An innovative “double-locked” CRISPR/Cas12a system based on DNAzyme for the precise imaging of microRNAs in living cells

Abstract

We constructed a “double-locked” CRISPR/Cas12a system based on DNAzyme for miRNA detection and precise imaging. One lock function to close the catalytic activity of DNAzyme, while the other lock serves to inhibit the cleavage function of CRISPR-induced RNA (crRNA). This “double-lock” mechanism ensures that the system is inhibited in the absence of the target molecule miRNA-141, effectively reducing the background signal.

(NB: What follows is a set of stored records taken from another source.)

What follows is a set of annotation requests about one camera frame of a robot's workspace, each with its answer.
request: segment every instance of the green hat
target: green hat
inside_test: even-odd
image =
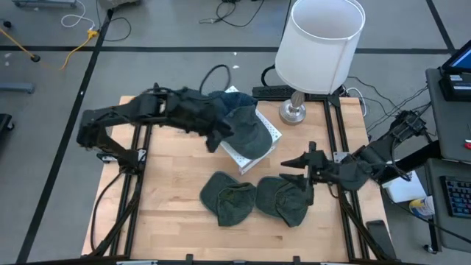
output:
[[[223,141],[245,158],[261,158],[272,147],[272,135],[258,118],[254,105],[236,108],[227,114],[226,121],[234,135]]]
[[[283,218],[289,227],[300,225],[308,212],[305,192],[280,177],[260,180],[255,204],[264,213]]]
[[[209,211],[218,216],[219,226],[232,226],[242,222],[255,204],[256,187],[239,183],[224,172],[215,172],[199,194]]]

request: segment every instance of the yellow cable
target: yellow cable
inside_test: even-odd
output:
[[[35,55],[32,54],[31,52],[28,52],[28,50],[26,50],[18,41],[16,41],[12,36],[8,35],[8,33],[6,33],[1,27],[0,27],[0,32],[7,36],[7,38],[9,38],[14,44],[16,44],[16,46],[18,46],[21,50],[23,50],[23,52],[26,52],[31,58],[34,58]]]
[[[94,31],[94,30],[88,30],[88,38],[87,40],[82,43],[82,45],[78,46],[77,48],[73,49],[72,52],[70,52],[67,57],[65,58],[65,62],[64,62],[64,65],[60,68],[60,70],[64,70],[64,68],[67,66],[67,63],[68,63],[68,59],[72,56],[72,54],[78,50],[80,50],[83,46],[85,46],[88,41],[90,41],[92,38],[96,37],[98,35],[98,32],[97,31]]]
[[[0,32],[7,36],[7,38],[9,38],[14,44],[16,44],[16,46],[18,46],[23,52],[26,52],[31,58],[34,58],[35,55],[32,54],[31,52],[29,52],[28,50],[26,50],[18,41],[16,41],[12,36],[8,35],[8,33],[6,33],[2,28],[0,28]],[[67,66],[67,63],[68,63],[68,60],[70,59],[70,57],[72,56],[72,54],[78,50],[80,50],[83,46],[85,46],[92,38],[95,38],[96,36],[98,36],[98,32],[96,30],[91,30],[89,29],[88,30],[88,38],[87,40],[82,43],[82,45],[78,46],[77,48],[75,48],[74,50],[72,50],[72,52],[70,52],[67,57],[65,58],[65,62],[64,64],[62,65],[62,67],[59,69],[59,70],[63,70],[66,66]]]

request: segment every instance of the silver lamp base
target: silver lamp base
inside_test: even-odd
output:
[[[279,109],[281,121],[287,125],[300,124],[306,117],[304,93],[295,91],[291,99],[283,102]]]

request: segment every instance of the white lampshade
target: white lampshade
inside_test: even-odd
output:
[[[304,93],[332,93],[347,78],[364,24],[355,0],[298,0],[275,59],[278,76]]]

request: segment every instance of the wooden table
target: wooden table
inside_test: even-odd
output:
[[[121,104],[132,97],[123,96]],[[227,172],[241,182],[257,185],[264,176],[302,173],[301,169],[282,167],[281,161],[298,157],[308,150],[308,142],[317,142],[330,158],[330,145],[323,104],[306,102],[308,115],[297,126],[285,125],[278,116],[280,102],[259,102],[258,109],[283,136],[278,147],[245,175],[239,176],[237,164],[222,149],[208,153],[205,139],[170,127],[154,127],[146,164],[144,187],[132,246],[133,259],[184,260],[193,254],[206,261],[348,261],[339,202],[327,185],[315,186],[314,206],[299,227],[289,228],[282,219],[267,216],[254,208],[241,224],[218,227],[216,217],[199,201],[199,193],[217,170]],[[341,111],[350,150],[368,144],[358,99],[341,99]],[[337,147],[341,150],[335,110],[331,110]],[[133,127],[113,128],[112,137],[128,148]],[[116,176],[115,163],[104,165],[97,195]],[[116,220],[123,177],[104,195],[96,215],[95,244],[107,234]],[[386,221],[379,188],[371,181],[358,191],[363,220]],[[352,227],[356,256],[360,257],[357,233]],[[127,225],[122,235],[127,232]],[[90,228],[83,253],[91,251]],[[123,253],[125,239],[118,253]]]

When the target miRNA-141 is present, the “lock” of DNAzyme is opened, and DNAzyme further opens the “lock” of crRNA, which activates the trans-cleavage ability of Cas12a on F-Q probe, and the fluorescence signal is restored. The linear range of miRNA-141 was 50 pmol/L ~ 15 nmol/L, and the detection limit was 47 pmol/L (S/N = 3). The system has been successfully applied to detect miRNA-141 expression levels in cell lysates. Meanwhile, this method can be applied for intracellular miRNA-141 fluorescence imaging and fluctuations in intracellular miRNA-141 expression. Overall, this strategy not only offers new prospects for programmable Cas12a detection systems, but also provides new insights for early diagnosis and screening of diseases by combining this in vitro assay with live cell imaging analysis for the detection of cancer markers.